Problem to work on
In the material below, find the line that contains "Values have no" and the line that contains "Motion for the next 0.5", then write out exactly those two lines and everything between them.
..............................
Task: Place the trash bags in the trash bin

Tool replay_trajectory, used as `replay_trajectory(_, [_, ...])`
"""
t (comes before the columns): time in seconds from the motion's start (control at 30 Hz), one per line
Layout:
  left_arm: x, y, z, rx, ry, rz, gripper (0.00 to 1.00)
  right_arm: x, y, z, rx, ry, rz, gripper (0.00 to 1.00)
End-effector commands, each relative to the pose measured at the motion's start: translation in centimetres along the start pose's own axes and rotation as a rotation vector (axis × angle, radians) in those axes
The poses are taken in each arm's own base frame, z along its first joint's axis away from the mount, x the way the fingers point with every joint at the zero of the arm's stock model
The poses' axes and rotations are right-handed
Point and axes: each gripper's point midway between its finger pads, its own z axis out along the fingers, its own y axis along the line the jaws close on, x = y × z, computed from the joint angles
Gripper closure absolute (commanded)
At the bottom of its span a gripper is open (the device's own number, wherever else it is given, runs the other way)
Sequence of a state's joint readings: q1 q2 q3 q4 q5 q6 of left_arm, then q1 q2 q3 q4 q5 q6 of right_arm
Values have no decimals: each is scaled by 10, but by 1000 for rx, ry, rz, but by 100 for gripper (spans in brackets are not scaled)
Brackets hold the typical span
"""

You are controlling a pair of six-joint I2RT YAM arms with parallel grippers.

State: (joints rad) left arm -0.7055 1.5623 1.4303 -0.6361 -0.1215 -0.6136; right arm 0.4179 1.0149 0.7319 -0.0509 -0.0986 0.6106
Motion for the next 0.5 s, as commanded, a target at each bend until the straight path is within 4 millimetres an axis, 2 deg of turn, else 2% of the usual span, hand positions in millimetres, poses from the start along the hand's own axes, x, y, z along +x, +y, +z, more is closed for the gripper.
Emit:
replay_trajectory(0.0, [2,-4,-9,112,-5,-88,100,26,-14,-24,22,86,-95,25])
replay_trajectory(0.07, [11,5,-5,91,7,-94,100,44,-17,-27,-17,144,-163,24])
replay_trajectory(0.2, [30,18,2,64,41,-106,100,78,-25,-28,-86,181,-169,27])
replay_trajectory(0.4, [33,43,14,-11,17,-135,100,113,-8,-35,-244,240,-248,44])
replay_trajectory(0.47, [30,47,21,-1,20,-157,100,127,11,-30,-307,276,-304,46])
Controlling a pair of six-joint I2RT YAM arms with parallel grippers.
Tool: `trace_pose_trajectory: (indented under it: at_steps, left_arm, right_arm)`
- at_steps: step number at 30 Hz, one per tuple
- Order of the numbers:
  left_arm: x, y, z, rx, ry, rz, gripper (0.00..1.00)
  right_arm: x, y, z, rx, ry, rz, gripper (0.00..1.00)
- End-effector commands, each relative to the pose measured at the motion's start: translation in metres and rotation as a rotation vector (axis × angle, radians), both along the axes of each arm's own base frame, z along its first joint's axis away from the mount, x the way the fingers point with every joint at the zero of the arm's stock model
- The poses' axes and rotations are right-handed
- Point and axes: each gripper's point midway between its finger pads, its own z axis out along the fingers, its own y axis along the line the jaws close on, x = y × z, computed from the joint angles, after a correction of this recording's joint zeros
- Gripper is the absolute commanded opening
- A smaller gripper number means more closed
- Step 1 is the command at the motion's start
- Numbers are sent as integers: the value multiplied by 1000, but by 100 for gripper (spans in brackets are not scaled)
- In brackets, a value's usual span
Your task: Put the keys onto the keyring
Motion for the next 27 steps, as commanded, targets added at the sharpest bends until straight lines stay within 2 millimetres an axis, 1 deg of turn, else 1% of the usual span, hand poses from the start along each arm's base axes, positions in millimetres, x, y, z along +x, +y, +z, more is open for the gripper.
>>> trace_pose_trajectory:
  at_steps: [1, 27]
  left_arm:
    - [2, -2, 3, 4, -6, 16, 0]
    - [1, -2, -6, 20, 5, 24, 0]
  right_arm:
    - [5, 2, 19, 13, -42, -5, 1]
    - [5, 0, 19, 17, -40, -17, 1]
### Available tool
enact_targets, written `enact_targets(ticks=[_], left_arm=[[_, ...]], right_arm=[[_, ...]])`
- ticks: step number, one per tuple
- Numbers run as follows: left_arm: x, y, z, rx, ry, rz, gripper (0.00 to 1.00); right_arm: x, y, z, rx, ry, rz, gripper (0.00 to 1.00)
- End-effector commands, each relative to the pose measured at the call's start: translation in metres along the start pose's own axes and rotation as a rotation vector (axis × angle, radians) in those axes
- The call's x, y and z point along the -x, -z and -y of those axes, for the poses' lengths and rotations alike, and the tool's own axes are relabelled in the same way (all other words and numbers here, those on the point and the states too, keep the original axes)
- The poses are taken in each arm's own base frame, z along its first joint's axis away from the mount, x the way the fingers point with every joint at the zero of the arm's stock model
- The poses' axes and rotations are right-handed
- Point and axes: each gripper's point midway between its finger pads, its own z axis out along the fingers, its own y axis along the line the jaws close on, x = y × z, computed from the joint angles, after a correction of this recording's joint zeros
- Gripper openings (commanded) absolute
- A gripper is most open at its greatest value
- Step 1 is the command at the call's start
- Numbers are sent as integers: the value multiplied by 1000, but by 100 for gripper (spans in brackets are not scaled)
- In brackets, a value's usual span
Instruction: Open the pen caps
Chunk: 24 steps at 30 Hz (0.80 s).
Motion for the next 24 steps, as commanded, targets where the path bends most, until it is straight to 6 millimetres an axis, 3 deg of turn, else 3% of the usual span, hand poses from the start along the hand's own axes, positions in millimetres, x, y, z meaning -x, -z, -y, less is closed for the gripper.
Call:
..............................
Exercise output
Values have no decimals: each is scaled by 10, but by 1000 for rx, ry, rz, but by 100 for gripper (spans in brackets are not scaled)
Brackets hold the typical span
"""

You are controlling a pair of six-joint I2RT YAM arms with parallel grippers.

State: (joints rad) left arm -0.7055 1.5623 1.4303 -0.6361 -0.1215 -0.6136; right arm 0.4179 1.0149 0.7319 -0.0509 -0.0986 0.6106
Motion for the next 0.5 s, as commanded, a target at each bend until the straight path is within 4 millimetres an axis, 2 deg of turn, else 2% of the usual span, hand positions in millimetres, poses from the start along the hand's own axes, x, y, z along +x, +y, +z, more is closed for the gripper.

The exercise contains no remaining tasks.